*** Block opens ***

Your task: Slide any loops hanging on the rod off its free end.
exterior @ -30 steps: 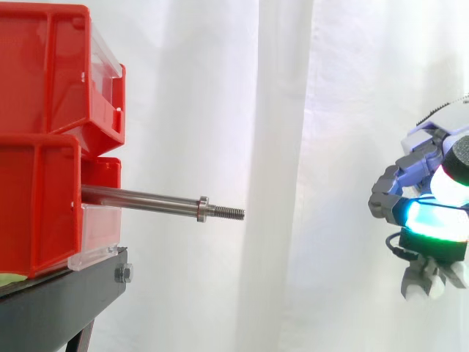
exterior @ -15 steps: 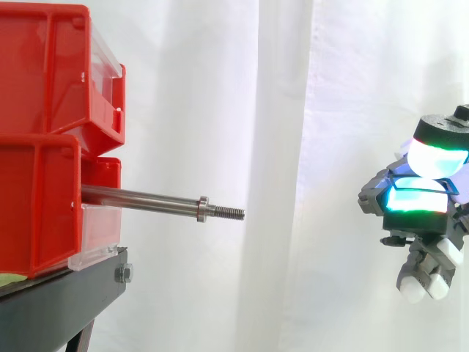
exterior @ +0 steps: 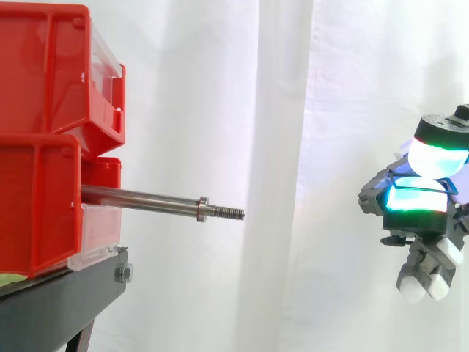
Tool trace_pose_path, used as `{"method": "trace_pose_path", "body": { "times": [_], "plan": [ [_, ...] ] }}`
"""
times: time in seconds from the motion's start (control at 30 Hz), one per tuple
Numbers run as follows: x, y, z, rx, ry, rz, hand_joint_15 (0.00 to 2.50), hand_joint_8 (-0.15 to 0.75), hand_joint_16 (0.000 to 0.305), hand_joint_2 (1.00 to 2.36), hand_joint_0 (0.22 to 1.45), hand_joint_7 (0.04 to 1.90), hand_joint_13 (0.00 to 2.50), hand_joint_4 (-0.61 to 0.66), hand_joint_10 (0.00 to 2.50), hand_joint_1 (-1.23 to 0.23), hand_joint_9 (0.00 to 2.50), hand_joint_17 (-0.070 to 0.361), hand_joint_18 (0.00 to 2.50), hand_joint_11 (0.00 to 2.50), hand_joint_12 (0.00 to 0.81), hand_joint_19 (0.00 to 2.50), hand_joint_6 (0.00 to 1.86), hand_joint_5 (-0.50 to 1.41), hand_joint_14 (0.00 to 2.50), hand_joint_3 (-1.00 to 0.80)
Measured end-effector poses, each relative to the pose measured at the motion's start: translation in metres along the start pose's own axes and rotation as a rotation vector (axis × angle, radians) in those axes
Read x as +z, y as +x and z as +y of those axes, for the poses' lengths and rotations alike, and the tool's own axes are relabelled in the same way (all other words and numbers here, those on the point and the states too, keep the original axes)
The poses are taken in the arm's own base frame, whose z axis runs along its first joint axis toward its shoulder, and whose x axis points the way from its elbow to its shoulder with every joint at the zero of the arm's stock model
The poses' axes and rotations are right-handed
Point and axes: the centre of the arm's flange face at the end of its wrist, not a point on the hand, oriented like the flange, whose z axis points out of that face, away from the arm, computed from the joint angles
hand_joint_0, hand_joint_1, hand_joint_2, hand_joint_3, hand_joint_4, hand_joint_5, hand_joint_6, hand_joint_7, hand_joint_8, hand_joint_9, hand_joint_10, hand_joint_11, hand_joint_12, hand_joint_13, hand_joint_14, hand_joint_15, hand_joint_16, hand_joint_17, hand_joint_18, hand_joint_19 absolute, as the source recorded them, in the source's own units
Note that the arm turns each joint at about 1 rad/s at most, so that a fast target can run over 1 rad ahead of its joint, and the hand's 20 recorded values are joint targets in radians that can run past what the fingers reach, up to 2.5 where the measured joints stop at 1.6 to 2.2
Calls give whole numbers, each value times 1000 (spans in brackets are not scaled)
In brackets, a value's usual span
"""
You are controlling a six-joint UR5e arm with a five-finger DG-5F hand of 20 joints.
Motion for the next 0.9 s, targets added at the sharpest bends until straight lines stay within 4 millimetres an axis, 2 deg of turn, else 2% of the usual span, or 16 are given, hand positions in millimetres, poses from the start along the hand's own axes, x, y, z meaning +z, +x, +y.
{"method": "trace_pose_path", "body": {
  "times": [0.33, 0.9],
  "plan": [
    [2, 1, 2, -11, -18, 1, 1, 316, 52, 1011, 610, 1350, 678, 96, 19, -685, 867, 117, 746, 542, 328, 166, 812, -220, 0, -383],
    [13, -4, 14, -19, -132, -36, 0, 318, 52, 1011, 613, 1336, 671, 95, 17, -678, 870, 117, 739, 542, 328, 166, 816, -219, 0, -384]
  ]
}}
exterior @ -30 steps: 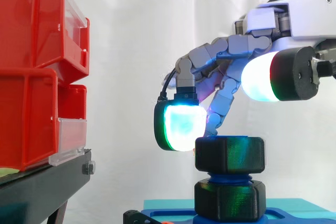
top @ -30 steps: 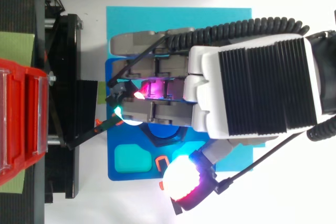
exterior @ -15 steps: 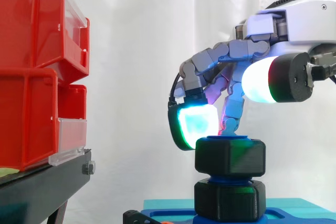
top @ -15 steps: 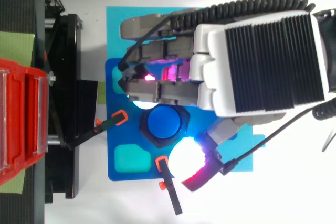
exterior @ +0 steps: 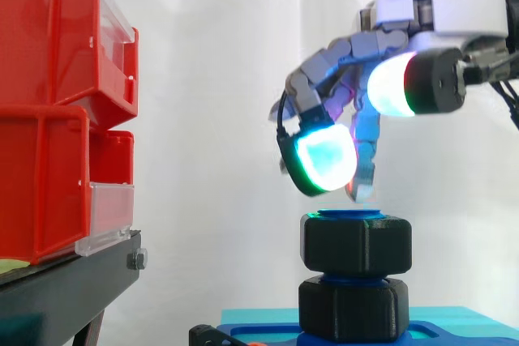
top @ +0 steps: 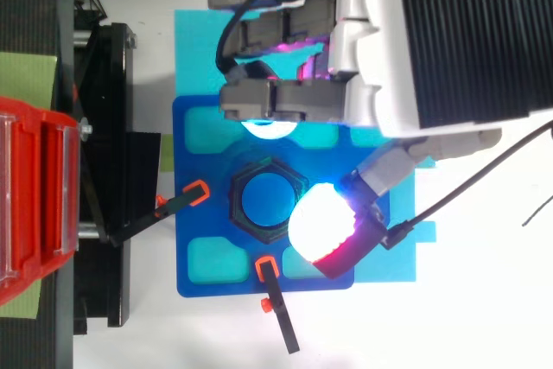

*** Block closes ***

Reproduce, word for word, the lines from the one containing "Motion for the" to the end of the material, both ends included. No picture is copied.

Motion for the next 0.9 s, targets added at the sharpest bends until straight lines stay within 4 millimetres an axis, 2 deg of turn, else 2% of the usual span, or 16 are given, hand positions in millimetres, poses from the start along the hand's own axes, x, y, z meaning +z, +x, +y.
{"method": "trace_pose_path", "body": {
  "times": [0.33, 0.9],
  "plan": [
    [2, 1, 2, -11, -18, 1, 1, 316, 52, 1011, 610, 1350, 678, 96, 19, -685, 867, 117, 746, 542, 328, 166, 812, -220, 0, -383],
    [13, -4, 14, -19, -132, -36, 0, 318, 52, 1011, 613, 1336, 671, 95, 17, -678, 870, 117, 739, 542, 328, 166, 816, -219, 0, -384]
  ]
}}
exterior @ -30 steps: 
top @ -30 steps: 
exterior @ -15 steps: 
top @ -15 steps: 
exterior @ +0 steps: 
top @ +0 steps: 

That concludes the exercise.